The House of Lords was referred by counsel to Lord Diplock's observations in Customs and Excise Commissioners v. Viva Gas Appliances Ltd [1983] 1 W.L.R. 1445 , where he said that the word “demolition” meant destroying the building as a whole. That case was concerned with a phrase in the description of an item in Group 8 of Schedule 4 to the Finance Act 1972 relating to value added tax, where there was no reference to “any part of a building.” What had to be construed was the meaning of “demolition” when it appeared in the phrase “in the course of the construction, alteration or demolition of any building.” Lord Hope preferred not to take Lord Diplock's observation out of its context, but the present writer would respectfully suggest that what Lord Diplock said in that case does lend weight to the distinction between “demolition” and “alteration”.

We come then to the special rules that apply to the demolition of unlisted buildings in a conservation area. [To avoid repeated references to ‘unlisted buildings’, I don’t propose to use this expression again below. The provisions that are about to be discussed do not apply to listed buildings, because Listed Building Consent is required under sections 7 and 8 of the Listed Buildings Act for both the demolition of and most (but not all) alterations to a listed building.]

Authorisation is required (under section 74 of the Listed Buildings Act) for the demolition of a building in a conservation area. With effect from 1 October 2013, it is Planning Permission that is now required, instead of the previous ‘Conservation Area Consent’ (which has been abolished), but the statutory provision under section 74 was in place before the House of Lords delivered their decision in Shimizu, yet clearly the provision in section 336 of the principal Act whereby the use of the word “building” includes any part of a building, did not prevent them from deciding that removing only part of a building does not amount to “demolition” but only to “alteration”.

The definition of a “building” for the purposes of section 74 of the Listed Buildings Act is the same as the definition in section 336(1) of the principal Act and includes any structure or erection and any part of a building as so defined, and so is wide enough to include gates, walls and fences within the conservation area (if they do not constitute part of a listed building). Thus the requirement for planning permission for demolition applies also to the demolition of the whole or substantially the whole of these structures in a conservation area, although (as noted above), following the Shimizu judgment, what used to be ‘Conservation Area Consent’ was not required for their partial demolition, because this was seen only as an alteration of the building or structure.

The question, however, now arises as to whether the further legislative changes that took effect on 1 October 2013 have had the effect of abrogating the rule in Shimizu, so far as concerns gates, fences, walls or other means of enclosure in a conservation area.

Prior to 1 October 2013, Class B of Part 31 authorised the demolition in whole or in part of any gate, fence, wall or other means or enclosure, whether inside or outside a conservation area, and this was not subject to any exclusions or conditions.

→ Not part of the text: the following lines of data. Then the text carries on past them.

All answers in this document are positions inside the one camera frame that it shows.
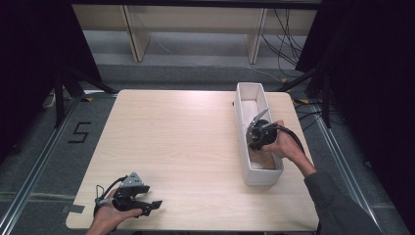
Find white strap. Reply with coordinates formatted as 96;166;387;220
42;92;57;110

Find white rectangular box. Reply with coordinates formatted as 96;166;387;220
234;81;285;187

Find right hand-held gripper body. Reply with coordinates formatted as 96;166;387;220
247;108;279;152

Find black floor cables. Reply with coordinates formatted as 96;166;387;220
293;101;327;130

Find black curtain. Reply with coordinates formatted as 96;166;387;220
0;0;103;165
295;0;415;226

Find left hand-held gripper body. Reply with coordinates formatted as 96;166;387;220
112;171;145;212

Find bundle of black cables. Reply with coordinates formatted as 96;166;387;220
260;9;306;78

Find right hand-held gripper cable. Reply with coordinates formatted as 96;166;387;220
277;125;306;155

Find metal floor rail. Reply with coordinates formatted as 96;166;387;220
0;97;81;229
312;104;385;235

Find left hand-held gripper cable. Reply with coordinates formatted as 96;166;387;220
93;175;127;216

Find hand-held gripper cable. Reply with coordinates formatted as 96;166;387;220
277;125;306;155
93;175;127;216

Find grey tape strip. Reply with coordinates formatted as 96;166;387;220
62;204;86;214

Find person's right hand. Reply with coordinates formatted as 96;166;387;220
260;119;309;167

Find black metal stand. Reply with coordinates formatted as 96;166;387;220
53;65;118;129
277;65;333;129

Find person's left hand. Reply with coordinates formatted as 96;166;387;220
86;190;144;235

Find beige wooden furniture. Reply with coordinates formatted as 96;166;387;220
71;3;318;65

Furthermore, no prior notification under Part 31 was required in this case. However, with effect from that date, by Article 2 of the Town and Country Planning (General Permitted Development) (Amendment) (England) (No. 4) Order 2013, Part 31 of Schedule 2 to the Town and Country Planning (General Permitted Development) Order 1995 (relating to the demolition of buildings) was amended by adding at the end of Class B:

Development not permitted: B.1 Development is not permitted by Class B where the demolition is “relevant demolition” for the purposes of section 196D of the Act (demolition of an unlisted etc building in a conservation area).” Section 196D(3) defines “relevant demolition” as the demolition of a building that is situated in a conservation area in England, but is not a listed building, an ecclesiastical building to which the ecclesiastical exemption applies, or a scheduled ancient monument.

However, various buildings may be exempted under section 75 by a direction made by the Secretary of State, and Paragraph 31 of Circular 01/2001 contains such a direction under that section which exempts various descriptions of building from the effect of section 74, including "any gate, wall, fence or means of enclosure which is less than one metre high where abutting on a highway (including a public footpath or bridleway), waterway or open space, or less than two metres high in any other case". I have checked the list of cancelled circulars appended to the government’s on-line planning procedure guidance, and Circular 01/2001 does not appear on that list, so this direction remains in force. Thus the demolition of structures that come within that category is not “relevant demolition” for the purposes of section 74, and does not therefore require planning permission. This preserves the previous position, whereby Conservation Area Consent was not required for the demolition of such structures (i.e. the same category of structures that may be erected as Permitted Development under Part 2, Class A).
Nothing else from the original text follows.